Find the line containing "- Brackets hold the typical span" in the material below; copy that line and all following lines exactly.

### Material provided

----

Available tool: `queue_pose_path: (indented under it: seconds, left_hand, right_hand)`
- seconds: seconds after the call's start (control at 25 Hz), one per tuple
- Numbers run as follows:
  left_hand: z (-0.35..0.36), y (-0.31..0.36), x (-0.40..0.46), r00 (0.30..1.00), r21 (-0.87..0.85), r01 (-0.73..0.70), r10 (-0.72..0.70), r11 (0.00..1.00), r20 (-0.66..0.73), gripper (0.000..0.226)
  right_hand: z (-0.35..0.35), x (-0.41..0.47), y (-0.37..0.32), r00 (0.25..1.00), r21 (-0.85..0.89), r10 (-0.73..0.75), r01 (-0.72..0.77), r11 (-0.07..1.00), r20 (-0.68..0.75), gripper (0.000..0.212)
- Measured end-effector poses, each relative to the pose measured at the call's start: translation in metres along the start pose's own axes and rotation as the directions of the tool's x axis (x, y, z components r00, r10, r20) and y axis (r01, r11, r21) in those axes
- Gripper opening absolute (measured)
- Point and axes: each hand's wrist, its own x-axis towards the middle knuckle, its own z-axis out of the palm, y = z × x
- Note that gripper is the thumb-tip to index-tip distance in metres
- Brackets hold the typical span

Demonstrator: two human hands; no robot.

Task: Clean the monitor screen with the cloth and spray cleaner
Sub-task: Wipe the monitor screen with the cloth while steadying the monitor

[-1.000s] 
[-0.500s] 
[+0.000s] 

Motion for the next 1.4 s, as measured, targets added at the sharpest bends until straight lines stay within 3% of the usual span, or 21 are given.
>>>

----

### The answer
- Brackets hold the typical span

Demonstrator: two human hands; no robot.

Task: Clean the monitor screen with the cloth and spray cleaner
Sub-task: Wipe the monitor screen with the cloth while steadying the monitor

[-1.000s] 
[-0.500s] 
[+0.000s] 

Motion for the next 1.4 s, as measured, targets added at the sharpest bends until straight lines stay within 3% of the usual span, or 21 are given.
>>>

The answer has been fully stated.